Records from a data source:
------------------------------------

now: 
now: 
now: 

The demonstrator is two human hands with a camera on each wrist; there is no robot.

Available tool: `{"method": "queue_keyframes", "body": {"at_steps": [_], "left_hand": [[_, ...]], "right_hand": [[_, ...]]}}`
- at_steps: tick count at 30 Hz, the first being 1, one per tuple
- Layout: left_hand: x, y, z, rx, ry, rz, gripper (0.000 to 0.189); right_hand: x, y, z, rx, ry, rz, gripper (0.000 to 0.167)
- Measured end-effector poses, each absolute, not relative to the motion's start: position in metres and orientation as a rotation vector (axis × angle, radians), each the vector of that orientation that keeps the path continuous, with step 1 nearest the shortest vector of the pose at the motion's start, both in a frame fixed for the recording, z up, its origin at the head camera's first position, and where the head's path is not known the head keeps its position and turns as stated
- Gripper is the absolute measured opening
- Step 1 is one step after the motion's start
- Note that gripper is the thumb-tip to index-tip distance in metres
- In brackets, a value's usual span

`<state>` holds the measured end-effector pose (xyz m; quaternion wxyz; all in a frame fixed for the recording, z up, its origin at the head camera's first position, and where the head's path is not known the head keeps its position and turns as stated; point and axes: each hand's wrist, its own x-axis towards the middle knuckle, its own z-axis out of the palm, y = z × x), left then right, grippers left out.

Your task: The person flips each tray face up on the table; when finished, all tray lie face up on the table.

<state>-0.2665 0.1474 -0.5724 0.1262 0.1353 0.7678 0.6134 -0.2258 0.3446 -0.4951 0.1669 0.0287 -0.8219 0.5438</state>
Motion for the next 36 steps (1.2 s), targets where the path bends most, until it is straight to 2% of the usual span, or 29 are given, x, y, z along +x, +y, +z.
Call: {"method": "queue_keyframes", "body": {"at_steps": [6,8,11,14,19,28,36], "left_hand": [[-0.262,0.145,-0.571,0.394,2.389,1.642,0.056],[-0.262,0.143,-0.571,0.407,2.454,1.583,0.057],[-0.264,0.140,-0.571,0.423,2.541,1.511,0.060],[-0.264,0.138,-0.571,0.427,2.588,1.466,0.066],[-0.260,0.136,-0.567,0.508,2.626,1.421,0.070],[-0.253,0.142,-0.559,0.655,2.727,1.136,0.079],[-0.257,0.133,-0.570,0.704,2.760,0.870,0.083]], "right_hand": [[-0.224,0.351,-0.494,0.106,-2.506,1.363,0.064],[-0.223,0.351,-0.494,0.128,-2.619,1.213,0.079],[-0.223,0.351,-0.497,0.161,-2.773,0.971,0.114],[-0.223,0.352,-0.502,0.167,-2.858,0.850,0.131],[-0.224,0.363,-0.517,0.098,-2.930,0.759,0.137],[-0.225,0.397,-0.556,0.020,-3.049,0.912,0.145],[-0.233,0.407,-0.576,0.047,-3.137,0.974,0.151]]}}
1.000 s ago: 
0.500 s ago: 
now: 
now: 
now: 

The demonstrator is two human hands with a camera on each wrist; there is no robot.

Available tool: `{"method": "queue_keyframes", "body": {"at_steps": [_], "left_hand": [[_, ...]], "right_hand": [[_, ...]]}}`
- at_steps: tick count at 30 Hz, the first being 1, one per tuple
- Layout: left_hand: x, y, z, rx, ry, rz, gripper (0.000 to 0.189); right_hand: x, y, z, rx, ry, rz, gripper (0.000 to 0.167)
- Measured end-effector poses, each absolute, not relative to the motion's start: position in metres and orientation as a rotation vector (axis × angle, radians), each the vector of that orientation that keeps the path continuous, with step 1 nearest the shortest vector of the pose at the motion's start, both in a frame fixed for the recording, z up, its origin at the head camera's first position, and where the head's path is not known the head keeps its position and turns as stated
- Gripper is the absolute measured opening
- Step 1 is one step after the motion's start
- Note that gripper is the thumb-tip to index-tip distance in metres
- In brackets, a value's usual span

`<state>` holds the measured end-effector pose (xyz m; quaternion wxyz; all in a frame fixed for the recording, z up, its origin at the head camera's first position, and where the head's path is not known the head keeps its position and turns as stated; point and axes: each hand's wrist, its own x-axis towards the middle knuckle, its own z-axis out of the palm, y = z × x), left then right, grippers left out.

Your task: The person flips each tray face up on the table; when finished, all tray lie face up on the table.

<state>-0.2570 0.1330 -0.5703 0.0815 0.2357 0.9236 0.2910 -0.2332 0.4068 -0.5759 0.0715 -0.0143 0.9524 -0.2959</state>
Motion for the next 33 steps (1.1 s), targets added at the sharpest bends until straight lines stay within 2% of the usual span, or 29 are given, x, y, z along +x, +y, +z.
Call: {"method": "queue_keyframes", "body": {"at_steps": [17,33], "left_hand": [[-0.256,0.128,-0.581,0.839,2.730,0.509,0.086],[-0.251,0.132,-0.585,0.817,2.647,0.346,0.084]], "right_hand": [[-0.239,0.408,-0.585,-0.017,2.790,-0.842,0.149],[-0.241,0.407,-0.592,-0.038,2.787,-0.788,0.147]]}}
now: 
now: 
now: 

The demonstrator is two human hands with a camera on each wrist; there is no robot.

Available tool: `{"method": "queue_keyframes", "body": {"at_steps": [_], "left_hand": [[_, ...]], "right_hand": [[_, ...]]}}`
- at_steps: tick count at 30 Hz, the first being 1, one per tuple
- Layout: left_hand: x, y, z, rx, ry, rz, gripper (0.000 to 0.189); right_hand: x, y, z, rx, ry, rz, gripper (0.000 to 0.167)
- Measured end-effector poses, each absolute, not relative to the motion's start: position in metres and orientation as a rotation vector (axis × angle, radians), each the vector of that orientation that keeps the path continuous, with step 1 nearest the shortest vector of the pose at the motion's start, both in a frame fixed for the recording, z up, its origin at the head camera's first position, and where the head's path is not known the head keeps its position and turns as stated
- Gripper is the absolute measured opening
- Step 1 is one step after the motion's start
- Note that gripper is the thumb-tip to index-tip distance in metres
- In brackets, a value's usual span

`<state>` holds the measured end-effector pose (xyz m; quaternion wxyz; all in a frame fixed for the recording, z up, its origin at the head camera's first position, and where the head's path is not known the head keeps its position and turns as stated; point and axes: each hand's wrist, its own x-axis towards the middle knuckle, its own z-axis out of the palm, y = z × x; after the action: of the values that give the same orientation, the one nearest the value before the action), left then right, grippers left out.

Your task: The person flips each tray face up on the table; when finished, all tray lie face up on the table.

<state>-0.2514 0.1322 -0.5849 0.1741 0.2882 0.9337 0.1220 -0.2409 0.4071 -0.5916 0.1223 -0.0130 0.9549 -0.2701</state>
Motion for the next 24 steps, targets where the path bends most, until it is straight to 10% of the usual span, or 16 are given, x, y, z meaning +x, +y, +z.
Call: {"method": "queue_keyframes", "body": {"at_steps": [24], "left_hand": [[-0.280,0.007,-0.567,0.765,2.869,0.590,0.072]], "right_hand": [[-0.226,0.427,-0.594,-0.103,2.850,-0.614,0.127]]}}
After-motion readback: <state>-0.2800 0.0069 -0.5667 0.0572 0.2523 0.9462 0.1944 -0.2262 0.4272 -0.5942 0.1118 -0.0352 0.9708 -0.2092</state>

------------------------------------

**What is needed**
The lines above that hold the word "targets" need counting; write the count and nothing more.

**Response to this task**
3